I saw this question on reddit, and decided to help. It’s a little more fundamental than I usually blog about, but I thought it might help someone one day who only seen the abstractions that high-level languages present to us, never the nitty-gritty underneath.

So as a beginner programmer the line of code:

int *pApples = &apples;

means that I am creating “something” “somewhere” and this “something” points a finger at the memory address of apples. When I output the “somewhere” of pApples by typing in &pApples I get the same address as &apples. To me, it looks like two things are occupying the same space at the same time. I’m just fiddling with pointers at the moment. This is way beyond what I have been taught in class so far so sorry if this is a stupid question.

Literally “where” is an unanswerable question. The compiler, CPU and OS all contribute to that.

However, broadly, the pointer is, like every other variable, a block of memory. Allocated either on the stack, the heap, or global memory spaces.
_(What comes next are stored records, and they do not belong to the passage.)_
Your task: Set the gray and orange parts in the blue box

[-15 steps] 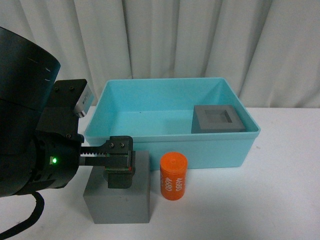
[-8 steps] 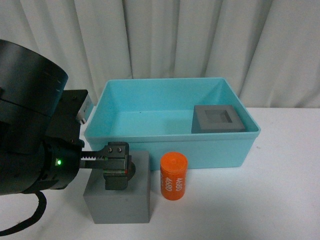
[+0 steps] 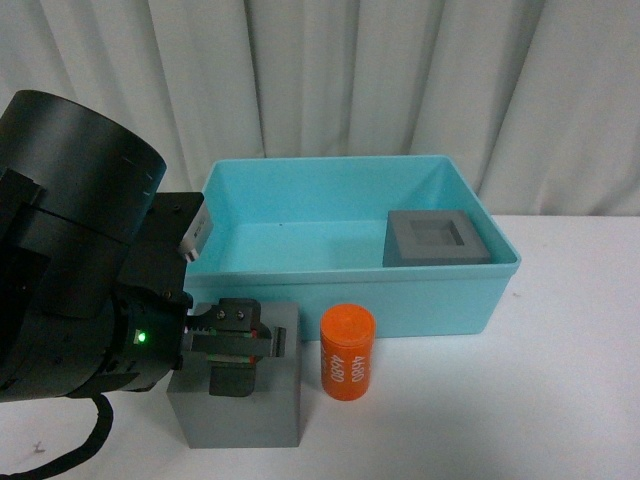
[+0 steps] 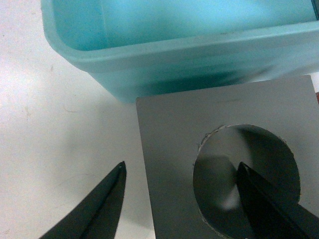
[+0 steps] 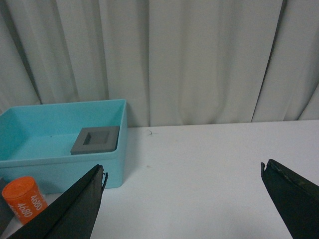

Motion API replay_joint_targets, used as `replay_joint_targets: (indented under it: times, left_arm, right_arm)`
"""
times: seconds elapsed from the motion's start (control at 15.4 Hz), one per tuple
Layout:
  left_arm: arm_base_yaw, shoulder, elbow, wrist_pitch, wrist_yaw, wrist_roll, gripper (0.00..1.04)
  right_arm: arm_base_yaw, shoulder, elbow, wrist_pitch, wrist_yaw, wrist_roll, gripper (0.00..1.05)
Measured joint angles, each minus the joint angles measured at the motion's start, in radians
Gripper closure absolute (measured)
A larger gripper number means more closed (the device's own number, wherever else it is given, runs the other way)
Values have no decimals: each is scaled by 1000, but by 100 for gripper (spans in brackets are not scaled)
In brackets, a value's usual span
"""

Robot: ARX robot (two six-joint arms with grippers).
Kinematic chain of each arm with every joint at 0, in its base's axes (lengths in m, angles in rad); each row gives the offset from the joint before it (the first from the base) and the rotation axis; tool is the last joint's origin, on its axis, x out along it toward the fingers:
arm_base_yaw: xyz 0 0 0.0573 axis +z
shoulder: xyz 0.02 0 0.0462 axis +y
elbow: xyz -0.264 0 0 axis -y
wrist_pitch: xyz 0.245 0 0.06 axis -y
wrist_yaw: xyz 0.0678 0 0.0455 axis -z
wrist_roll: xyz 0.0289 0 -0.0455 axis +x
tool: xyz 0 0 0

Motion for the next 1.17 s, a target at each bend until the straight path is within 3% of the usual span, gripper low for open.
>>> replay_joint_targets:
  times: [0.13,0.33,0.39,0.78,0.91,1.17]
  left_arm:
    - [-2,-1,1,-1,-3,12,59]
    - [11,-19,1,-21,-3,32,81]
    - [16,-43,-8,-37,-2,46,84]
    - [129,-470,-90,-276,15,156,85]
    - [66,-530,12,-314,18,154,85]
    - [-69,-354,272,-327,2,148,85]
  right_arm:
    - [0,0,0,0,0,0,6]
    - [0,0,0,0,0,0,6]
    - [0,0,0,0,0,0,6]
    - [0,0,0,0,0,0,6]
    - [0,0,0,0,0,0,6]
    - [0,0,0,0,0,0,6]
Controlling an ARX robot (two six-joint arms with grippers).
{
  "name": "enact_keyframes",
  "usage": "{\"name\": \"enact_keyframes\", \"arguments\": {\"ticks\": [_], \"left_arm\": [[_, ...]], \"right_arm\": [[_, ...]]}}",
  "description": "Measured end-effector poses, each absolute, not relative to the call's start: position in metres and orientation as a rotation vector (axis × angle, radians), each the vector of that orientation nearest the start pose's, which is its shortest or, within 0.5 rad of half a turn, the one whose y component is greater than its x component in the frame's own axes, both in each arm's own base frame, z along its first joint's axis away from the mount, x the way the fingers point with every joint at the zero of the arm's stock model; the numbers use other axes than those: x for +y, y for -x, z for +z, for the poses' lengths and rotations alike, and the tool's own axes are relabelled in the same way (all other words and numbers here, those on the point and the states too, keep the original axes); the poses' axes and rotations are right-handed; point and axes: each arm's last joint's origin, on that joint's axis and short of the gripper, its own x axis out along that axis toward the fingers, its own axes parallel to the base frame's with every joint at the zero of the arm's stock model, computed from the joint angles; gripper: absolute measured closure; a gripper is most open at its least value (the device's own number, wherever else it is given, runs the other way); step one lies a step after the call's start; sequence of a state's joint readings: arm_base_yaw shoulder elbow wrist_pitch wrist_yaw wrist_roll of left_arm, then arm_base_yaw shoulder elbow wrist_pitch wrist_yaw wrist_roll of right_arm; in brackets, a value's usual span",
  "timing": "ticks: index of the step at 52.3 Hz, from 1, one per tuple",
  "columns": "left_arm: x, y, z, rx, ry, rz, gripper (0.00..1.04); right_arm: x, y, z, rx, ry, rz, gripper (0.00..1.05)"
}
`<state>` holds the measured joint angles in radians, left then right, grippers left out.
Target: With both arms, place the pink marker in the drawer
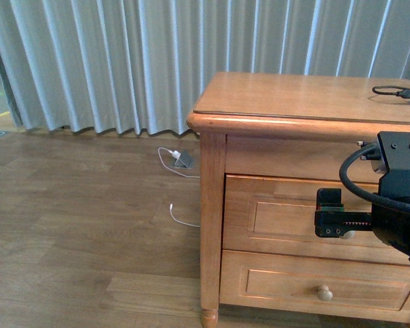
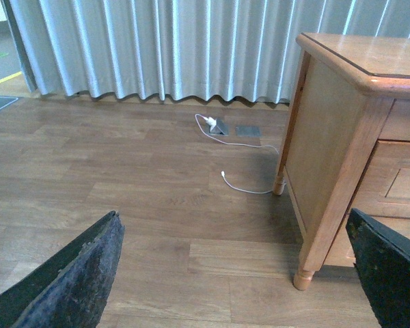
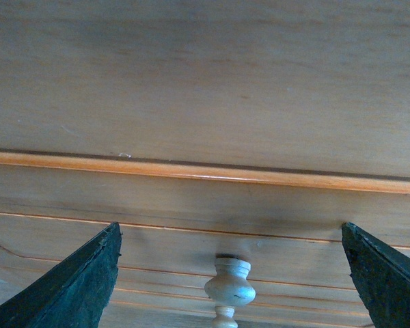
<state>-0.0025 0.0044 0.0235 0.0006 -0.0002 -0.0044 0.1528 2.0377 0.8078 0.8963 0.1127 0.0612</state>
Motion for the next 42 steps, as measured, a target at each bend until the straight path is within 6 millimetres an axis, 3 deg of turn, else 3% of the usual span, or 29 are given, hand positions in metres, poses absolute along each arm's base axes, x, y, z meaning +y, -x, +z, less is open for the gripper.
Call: {"name": "enact_keyframes", "arguments": {"ticks": [22,31,38,42], "left_arm": [[0.000,-0.096,0.171,-0.020,0.004,-0.002,0.06],[0.000,-0.096,0.171,-0.020,0.004,-0.002,0.06],[0.000,-0.096,0.171,-0.020,0.004,-0.002,0.06],[0.000,-0.096,0.171,-0.020,0.004,-0.002,0.06]], "right_arm": [[0.047,-0.369,0.092,0.301,-0.041,0.006,0.08],[0.048,-0.365,0.093,0.323,0.045,0.019,0.08],[0.046,-0.355,0.110,0.341,0.114,0.006,0.08],[0.042,-0.340,0.130,0.354,0.107,0.019,0.08]]}}
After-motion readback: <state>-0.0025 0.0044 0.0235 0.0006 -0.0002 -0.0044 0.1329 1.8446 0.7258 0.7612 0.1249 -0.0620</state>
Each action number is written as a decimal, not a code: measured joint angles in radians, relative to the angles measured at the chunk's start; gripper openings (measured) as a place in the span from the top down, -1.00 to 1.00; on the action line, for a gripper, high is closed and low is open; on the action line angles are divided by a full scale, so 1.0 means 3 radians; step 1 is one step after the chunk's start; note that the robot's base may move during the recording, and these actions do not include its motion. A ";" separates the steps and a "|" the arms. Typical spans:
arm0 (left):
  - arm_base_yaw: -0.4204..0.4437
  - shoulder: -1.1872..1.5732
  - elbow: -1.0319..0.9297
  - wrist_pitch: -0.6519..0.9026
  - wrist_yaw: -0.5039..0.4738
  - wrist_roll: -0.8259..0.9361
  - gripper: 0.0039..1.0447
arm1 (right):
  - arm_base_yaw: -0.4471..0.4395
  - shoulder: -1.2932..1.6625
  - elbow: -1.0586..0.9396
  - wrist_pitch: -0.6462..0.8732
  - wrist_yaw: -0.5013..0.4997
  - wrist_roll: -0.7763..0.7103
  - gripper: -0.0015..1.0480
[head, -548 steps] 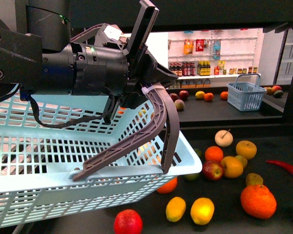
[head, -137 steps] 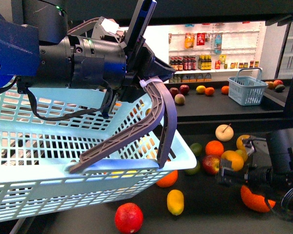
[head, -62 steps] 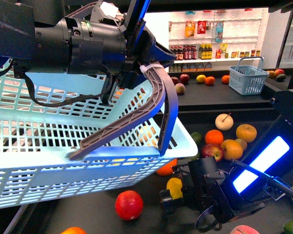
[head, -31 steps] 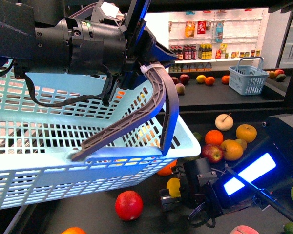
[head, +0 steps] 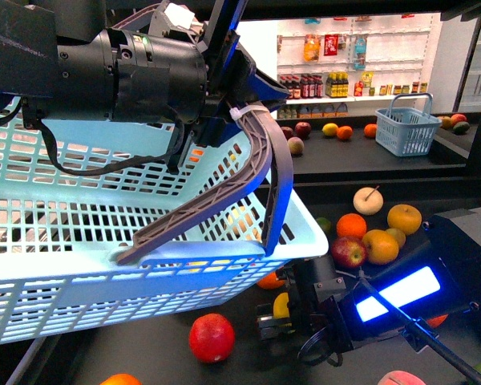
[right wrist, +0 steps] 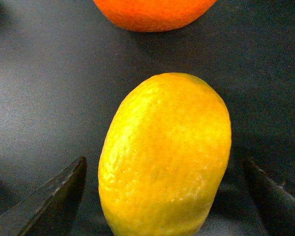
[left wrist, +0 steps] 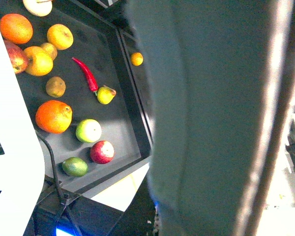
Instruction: Pick lemon from shelf
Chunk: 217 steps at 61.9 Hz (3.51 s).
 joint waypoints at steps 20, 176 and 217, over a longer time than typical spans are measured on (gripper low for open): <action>0.0001 0.0000 0.0000 0.0000 -0.0003 0.0000 0.89 | 0.0001 0.0000 0.0001 0.0088 0.0001 0.0000 0.07; 0.0001 0.0000 0.0000 -0.0001 -0.0027 -0.0006 0.89 | -0.0051 -0.3741 -0.4243 0.2047 -0.1466 0.2496 -0.85; 0.0001 0.0000 0.0000 -0.0001 -0.0006 -0.0010 0.89 | -0.0729 -0.7605 -0.5777 -0.0272 -0.0645 -0.0001 -0.86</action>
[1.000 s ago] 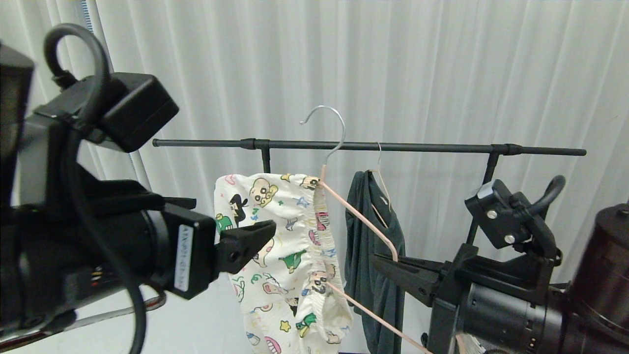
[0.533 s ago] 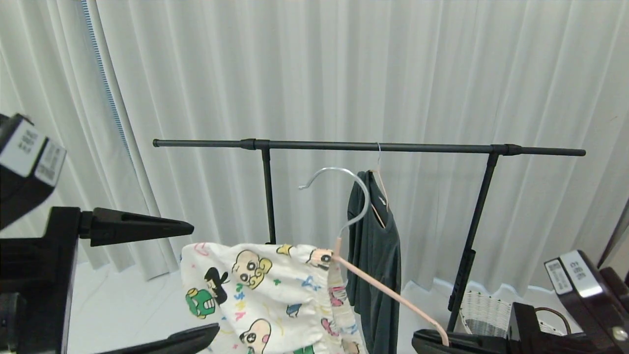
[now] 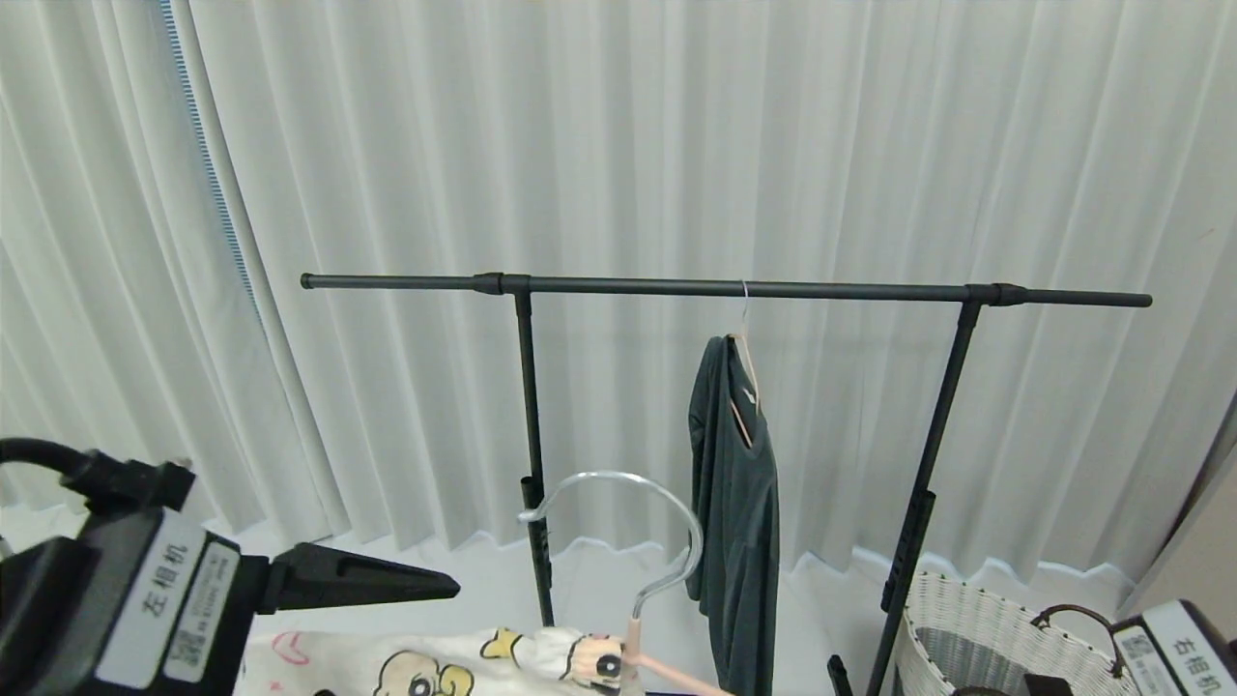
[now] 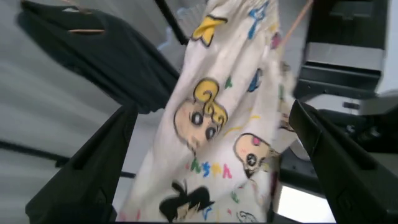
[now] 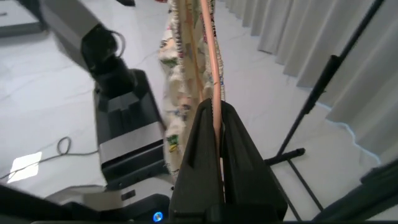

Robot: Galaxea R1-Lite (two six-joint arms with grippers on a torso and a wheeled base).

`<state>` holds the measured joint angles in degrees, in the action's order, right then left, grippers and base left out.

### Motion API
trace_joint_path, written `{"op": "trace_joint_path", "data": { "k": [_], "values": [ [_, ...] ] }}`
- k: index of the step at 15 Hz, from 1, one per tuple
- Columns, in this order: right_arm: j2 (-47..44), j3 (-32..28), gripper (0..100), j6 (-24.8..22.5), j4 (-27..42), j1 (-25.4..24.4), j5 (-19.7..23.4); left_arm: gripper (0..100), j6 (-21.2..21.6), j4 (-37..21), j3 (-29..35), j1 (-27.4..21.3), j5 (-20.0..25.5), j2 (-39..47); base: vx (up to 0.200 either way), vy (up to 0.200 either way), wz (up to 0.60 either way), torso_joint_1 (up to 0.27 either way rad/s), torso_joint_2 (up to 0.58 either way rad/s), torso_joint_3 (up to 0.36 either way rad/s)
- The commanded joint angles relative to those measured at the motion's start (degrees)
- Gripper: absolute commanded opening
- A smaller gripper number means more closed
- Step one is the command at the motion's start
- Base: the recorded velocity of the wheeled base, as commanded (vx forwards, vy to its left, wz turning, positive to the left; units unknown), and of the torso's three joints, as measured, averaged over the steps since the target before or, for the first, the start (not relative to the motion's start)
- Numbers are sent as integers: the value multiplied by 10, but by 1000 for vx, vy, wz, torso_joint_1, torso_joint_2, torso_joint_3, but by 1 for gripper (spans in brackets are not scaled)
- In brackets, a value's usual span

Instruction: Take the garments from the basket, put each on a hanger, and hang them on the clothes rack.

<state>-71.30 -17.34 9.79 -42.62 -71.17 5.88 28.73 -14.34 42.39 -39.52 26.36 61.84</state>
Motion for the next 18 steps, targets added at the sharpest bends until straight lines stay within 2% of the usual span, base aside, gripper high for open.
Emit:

The particular CPU (and compiler) you are using determines how big a block of memory is allocated for any particular variable type. For example, an unsigned int on my system (and probably yours) is 32-bits wide, so takes up four bytes. Let’s say it happens, in one particular run of a program, to be allocated at 0x40000000 in memory, and is equal to 0xaabbccdd.

0x40000000 0x40000001 0x40000002 0x40000003
[0xdd]     [0xcc]     [0xbb]     [0xaa]

This particular CPU is little-endian (hence the least significant byte of the 32-bit unsigned int is stored first in memory); on big-endian CPUs, the opposite would be true. Big-endian is more friendly for humans to read, but it’s often easier for a CPU and whatever algorithm you’re writing to start at the least significant end, so little-endian has ended up more common.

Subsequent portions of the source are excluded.